Transition to Minimalist Running Shoes With or Without Gait Retraining?

This is an interesting one…

A number of previous studies have looked at the mechanical and economy parameters with minimal running shoes compared to traditional running shoes. Some of these studies were cross-sectional and some were prospective and followed a period of adaptation or transition. One of the concerns expressed about some of these studies, especially from those who did not like the results, are about the adequacy of the instruction or education in proper running form that apparently should accompany the transition to the minimal running shoes. For example, a sizeable % of runners still heel strike after transitioning to minimalist running shoes or barefoot running. I  have no idea what is meant by proper changes in the running form or technique as we do not know what the proper running technique is and no study has yet demonstrated that there is actually anything wrong with heel striking. There are certainly many clichés such as ‘its not about the shoes, it about the form‘ doing the rounds, but they tend to be used to justify the results of research that someone does not like rather than contribution anything useful to the discourse.

Given that, I came across this recently available PhD thesis from the Dublin City University:

Transitioning to minimal running footwear; implications for performance and running related injury when compared to conventional running shoes.
Warne, Joe P.
PhD thesis, Dublin City University. 2014
AIM: To investigate any changes in running economy or factors related to injury before and after a minimalist footwear (MFW) transition with gait-retraining when compared with conventional running shoes (CRS).
INTRODUCTION: Recent interest in barefoot running has resulted in the development of a new footwear type which incorporates minimal cushioning and structural properties, in contrast with CRS. These MFW have been suggested to influence running kinetics and kinematics and may have a positive impact on performance and injury risk. However there is currently a dearth of scientific evidence available to support this theory. Of the limited research available the vast majority has only used acute comparisons between CRS and MFW, and has not considered the effect of “transitioning” into MFW over a period of time, with or without “barefoot” gait-retraining.
METHODS: In all studies, effects for time (pre to post intervention), and condition (MFW vs. CRS) were evaluated, where participants were required to familiarise with MFW during the intervention. Study one examined changes in running economy (RE) with no feedback or gait-retraining, in contrast study two examined RE with deliberate gait-retraining included to the MFW transition. Study three investigated changes to plantar pressures and forces. Finally, study four evaluated kinetics and kinematics associated with injury.
RESULTS: Following a MFW intervention, RE was found to improve 8.09% in MFW but not in CRS. However, when gait-retraining was included, no significant change in RE was observed over time. RE was significantly better in MFW compared to CRS irrespective of time (approx. 2.9% better in MFW). A MFW transition with gait-retraining was found to reduce plantar forces by 17.6%, loading rate by 33%, and the impact peak by 9%, which was not observed to the same degree in CRS. However, significantly higher plantar pressures and loading rates were observed in MFW when directly compared to CRS throughout testing.
CONCLUSION: A MFW transition was found to significantly improve RE when gait-retraining was not included. However, gait-retraining may have a negative influence on RE. MFW and gait-retraining reduced impact variables over time. In addition, there was a reduction in plantar pressures under the heel, and no significant increase in pressures in the forefoot as a result of the intervention. With respect to condition, RE was better in MFW, but higher plantar pressures and loading rates were noted in MFW vs. CRS that may increase injury risk during this transition period.

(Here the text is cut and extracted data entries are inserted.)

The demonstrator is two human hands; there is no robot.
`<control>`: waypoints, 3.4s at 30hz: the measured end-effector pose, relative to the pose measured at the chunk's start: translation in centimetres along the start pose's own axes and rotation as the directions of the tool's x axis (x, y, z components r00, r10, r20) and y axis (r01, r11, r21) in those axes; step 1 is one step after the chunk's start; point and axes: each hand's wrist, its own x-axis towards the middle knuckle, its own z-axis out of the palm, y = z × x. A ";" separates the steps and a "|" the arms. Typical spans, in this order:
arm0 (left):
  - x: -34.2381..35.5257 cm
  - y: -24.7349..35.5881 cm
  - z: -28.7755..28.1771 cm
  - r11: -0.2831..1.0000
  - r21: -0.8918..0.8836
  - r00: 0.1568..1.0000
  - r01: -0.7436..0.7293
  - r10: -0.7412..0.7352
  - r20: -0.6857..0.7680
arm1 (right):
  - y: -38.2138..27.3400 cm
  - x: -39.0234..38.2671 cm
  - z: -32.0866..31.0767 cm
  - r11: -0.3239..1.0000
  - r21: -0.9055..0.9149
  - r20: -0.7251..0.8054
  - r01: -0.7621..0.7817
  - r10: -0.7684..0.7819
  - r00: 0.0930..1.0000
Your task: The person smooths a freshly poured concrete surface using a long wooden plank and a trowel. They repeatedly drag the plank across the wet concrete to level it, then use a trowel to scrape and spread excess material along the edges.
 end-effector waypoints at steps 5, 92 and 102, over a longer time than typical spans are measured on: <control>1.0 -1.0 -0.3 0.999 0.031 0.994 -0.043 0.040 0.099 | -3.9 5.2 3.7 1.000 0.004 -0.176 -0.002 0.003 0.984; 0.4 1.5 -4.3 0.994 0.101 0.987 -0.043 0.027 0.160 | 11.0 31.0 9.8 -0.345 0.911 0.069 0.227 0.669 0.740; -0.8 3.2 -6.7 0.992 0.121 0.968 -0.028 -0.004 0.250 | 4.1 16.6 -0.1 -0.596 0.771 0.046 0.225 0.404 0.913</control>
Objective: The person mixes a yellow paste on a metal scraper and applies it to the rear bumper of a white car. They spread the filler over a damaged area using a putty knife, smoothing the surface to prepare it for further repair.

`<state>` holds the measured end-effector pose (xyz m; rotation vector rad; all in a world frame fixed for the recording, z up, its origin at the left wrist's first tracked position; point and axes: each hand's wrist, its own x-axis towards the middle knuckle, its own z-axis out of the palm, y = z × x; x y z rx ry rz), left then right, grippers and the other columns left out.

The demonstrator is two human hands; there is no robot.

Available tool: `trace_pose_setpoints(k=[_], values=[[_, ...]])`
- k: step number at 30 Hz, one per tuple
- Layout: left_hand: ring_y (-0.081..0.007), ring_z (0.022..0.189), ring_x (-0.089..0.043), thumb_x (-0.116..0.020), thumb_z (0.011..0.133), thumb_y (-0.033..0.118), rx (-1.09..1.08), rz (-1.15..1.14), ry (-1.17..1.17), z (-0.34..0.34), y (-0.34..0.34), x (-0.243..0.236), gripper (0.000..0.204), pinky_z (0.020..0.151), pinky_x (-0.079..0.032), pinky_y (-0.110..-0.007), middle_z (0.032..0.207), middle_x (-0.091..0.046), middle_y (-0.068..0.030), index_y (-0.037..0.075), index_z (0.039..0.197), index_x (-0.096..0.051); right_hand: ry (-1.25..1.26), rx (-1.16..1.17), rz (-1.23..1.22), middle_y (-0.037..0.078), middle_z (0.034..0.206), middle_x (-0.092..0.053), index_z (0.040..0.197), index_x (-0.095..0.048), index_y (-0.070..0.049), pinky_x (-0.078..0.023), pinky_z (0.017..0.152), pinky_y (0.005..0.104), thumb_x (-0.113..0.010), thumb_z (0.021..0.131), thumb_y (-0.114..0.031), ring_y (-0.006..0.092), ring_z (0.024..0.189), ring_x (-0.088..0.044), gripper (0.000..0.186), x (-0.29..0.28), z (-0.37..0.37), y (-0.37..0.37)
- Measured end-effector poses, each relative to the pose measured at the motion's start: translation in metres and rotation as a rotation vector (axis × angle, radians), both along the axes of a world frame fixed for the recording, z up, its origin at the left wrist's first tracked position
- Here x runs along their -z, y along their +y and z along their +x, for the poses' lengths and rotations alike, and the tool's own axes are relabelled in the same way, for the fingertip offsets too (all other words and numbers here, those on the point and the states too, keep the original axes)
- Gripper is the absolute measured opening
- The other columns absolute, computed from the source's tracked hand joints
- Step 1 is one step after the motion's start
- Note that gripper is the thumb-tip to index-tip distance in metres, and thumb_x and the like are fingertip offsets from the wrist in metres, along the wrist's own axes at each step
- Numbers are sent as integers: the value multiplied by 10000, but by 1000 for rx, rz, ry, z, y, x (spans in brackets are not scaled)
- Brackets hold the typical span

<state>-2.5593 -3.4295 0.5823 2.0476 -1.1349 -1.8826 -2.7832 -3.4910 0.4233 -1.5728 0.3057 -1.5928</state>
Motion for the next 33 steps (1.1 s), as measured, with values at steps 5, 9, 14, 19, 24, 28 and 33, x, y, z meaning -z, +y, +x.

The thesis consisted a several studies and I won’t comment on them all in this post.

One of the studies aimed to determine changes in RE as a result of a familiarisation period in MFW with no feedback on the running gait. This will be compared to the same participants wearing CRS and found:

Fifteen male trained runners (age: 24 ± 4yrs; stature: 177.2 ± 6.21cm; mass: 67.9 ± 7. kg and O2max 70.2 ± 5.2 ml. kg.min-1 ·) were recruited. Participants completed two RE tests; hours apart, in a random order, in both the SBR and shod condition (pre-test) at 11 and 13km h. Oxygen uptake ( O2), heart-rate, stride frequency, and foot strike patterns were measured in both conditions. Participants then completed a 4-week familiarisation period of SBR, before repeating the 2 RE tests (post-test). At pre-test, there was no significant difference in RE between SBR and shod running (p=0.463), but following the 4 week familiarisation period RE was significantly better by 6.9% in the SBR condition compared to shod (46.4 ± 0.9 v 43.2 ± 1.2 ml.kg.min-1; p=0.011). A significant improvement in RE was observed in the SBR condition (8.09%) between the pre-test and post-test (47.0 ± 1.2 v 43.2 ± 1.2 ml. kg.min-1 ; p=0.002). RE improved in the SBR condition as a result of familiarisation, and became significantly lower in SBR compared with shod running

No issues there. The results were consistent with the recently published systematic review and meta-analysis that concluded the same thing.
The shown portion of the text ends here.